I GOT THE HOOK-UP

Content:

Strong pagan worldview of criminals getting away with crime & anti-Christian elements including fighting in church, mocking baptism; 226 obscenities & 11 profanities; moderate violence including woman shoots gun at man, dead man put into wood-chipper implied, implied dog attack, kicking, punching, fighting, car chase, man hit by car, & other shootings; strong sexual references including sexual talk, sexual innuendo, images of strip clubs, foreplay, slow kissing, implied orgy, & depiction of a cross-dresser; women in bikinis & upper female nudity; alcohol use; smoking & drug use implied; and, disrespect for family law & societal law.

More Detail:

Following in the gutter of other black-protagonist foul comedies such as SENSELESS and BOOTY CALL, comes I GOT THE HOOK UP, a rank, distasteful, obscenity-laden story of two swindling businessmen who inadvertently take down an urban drug dealer. Tedious in its numbing display of immorality, this movie fell off the hook at the box office.

Hip hop artists Master P and A.J. Johnson play businessmen Black and Blue. They sell odds and ends out of the back of a van and whine about how little money they have. One day, Black tells a confused delivery man to drop off a shipment of cellular phones at his own door. Essentially, Black steals these phones to sell in his own upstart cellular business.
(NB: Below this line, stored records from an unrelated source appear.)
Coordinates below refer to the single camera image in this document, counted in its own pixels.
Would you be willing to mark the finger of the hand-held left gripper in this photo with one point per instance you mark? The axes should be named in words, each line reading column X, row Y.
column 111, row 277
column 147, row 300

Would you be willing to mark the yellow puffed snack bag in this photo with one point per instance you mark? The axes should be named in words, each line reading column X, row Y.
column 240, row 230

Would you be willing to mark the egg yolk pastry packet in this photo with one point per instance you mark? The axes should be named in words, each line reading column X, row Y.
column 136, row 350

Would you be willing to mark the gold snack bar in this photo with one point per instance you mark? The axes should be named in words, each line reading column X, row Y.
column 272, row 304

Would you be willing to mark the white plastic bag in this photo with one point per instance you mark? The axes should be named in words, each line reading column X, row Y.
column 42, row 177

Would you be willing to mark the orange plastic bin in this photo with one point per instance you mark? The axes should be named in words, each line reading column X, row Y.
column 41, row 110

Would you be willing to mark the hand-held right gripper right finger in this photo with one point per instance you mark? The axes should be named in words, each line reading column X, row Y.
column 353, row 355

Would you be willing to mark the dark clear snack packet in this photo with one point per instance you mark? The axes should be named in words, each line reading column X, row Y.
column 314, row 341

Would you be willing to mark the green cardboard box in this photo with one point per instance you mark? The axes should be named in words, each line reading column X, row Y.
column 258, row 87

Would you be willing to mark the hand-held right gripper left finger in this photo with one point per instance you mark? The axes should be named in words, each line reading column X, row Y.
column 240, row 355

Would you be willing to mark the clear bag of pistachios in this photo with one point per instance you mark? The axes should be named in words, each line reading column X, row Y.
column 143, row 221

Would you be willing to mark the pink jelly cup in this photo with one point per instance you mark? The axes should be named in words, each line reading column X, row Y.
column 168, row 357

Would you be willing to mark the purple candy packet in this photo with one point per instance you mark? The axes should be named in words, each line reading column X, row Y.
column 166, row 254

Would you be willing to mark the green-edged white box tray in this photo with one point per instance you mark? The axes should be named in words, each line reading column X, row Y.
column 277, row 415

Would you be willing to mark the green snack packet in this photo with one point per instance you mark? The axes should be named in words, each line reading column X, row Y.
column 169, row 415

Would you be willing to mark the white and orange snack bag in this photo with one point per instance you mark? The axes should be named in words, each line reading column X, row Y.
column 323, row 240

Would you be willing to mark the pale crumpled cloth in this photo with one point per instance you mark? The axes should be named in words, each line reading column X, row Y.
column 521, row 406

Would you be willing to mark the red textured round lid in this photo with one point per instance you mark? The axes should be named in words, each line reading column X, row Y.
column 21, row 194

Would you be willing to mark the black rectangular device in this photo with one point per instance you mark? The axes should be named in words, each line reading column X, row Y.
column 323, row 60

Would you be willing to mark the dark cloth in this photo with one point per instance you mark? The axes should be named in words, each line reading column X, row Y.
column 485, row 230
Black sweet talks his cheating girlfriend Lorraine (Gretchen Palmer) to open up unauthorized airwave for these phones through her work at Cellular Two.
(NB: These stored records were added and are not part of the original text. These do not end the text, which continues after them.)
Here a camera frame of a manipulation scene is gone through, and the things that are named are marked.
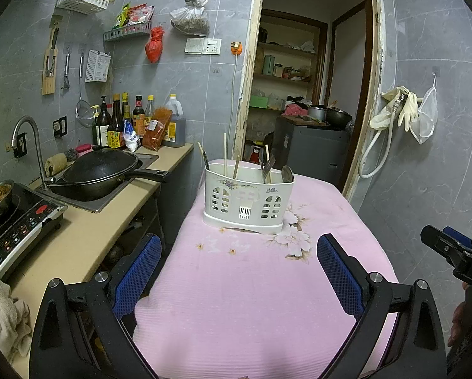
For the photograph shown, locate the clear plastic bag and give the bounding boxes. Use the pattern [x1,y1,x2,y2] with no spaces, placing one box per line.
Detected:
[170,0,211,36]

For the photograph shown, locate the white hanging chopstick basket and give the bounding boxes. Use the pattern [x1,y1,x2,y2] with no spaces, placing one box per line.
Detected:
[85,49,112,83]

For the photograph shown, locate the cream rubber gloves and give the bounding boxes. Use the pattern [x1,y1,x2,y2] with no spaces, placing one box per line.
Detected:
[370,86,419,132]

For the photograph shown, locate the pink floral tablecloth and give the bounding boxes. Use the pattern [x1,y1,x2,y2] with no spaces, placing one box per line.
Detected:
[133,162,402,379]

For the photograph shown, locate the grey wall shelf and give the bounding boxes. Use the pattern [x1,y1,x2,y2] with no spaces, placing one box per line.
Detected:
[103,21,153,43]

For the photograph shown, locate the green snack packet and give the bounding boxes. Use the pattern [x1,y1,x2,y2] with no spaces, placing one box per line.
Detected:
[115,3,131,28]

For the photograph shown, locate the red chili powder bag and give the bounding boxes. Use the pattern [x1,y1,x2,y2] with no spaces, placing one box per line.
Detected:
[142,106,173,151]

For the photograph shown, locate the beige loofah sponge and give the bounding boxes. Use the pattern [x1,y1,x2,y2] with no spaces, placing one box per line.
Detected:
[44,155,68,175]

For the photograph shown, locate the steel sink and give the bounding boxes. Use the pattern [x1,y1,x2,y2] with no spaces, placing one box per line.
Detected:
[35,152,160,213]

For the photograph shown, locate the grey cabinet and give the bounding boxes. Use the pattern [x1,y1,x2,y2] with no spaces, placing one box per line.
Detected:
[273,116,351,184]

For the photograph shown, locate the beige kitchen counter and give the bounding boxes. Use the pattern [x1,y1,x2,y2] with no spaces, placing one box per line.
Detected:
[0,142,195,379]

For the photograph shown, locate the dark metal bowl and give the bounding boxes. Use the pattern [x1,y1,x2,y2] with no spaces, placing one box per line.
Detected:
[325,106,354,129]

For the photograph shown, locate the white dishcloth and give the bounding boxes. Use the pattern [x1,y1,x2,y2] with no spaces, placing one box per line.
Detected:
[0,278,32,364]

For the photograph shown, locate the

She does, and soon, a local drug boss buys out Black and Blue’s whole inventory. Yet, because the lines and phones are cheap, a phone conversation about an important drug deal is broadcast over a local hip-hop radio station. The deal doesn’t happen, and Black and Blue must find a way to avoid revenge by the drug boss and keep their business open.
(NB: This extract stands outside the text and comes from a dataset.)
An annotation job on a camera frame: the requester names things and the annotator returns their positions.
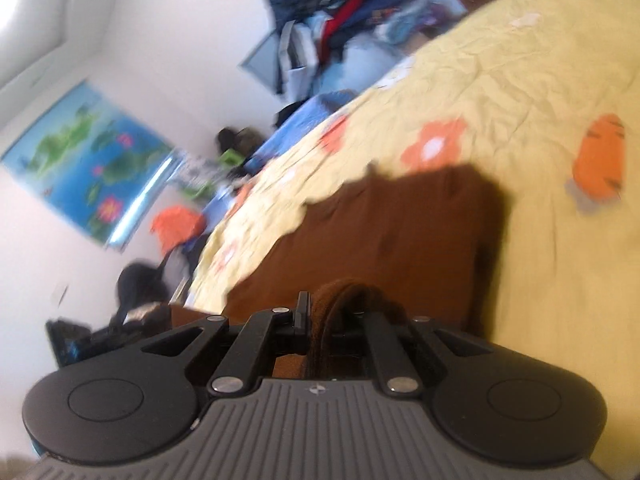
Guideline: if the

Throughout this wire thin story, other crimes occur. Money is stolen, church services are mocked, as is baptism, and a fight breaks out inside a church, with men thrown out of stained glass windows. A cross-dresser named Tootsie Roll shines up to a clueless phone fraud investigator while Black and Blue visit strip clubs and even their uncle’s backroom sex den. Morality is non-existent, Christianity is mocked, and Black and Blue don’t pay for their crimes. This is one movie that didn’t deserve, nor did it receive, a reward. It shouldn’t be puzzling why crime remains a problem in urban areas, when crime-encouraging products like this are specially crafted for its dwellers.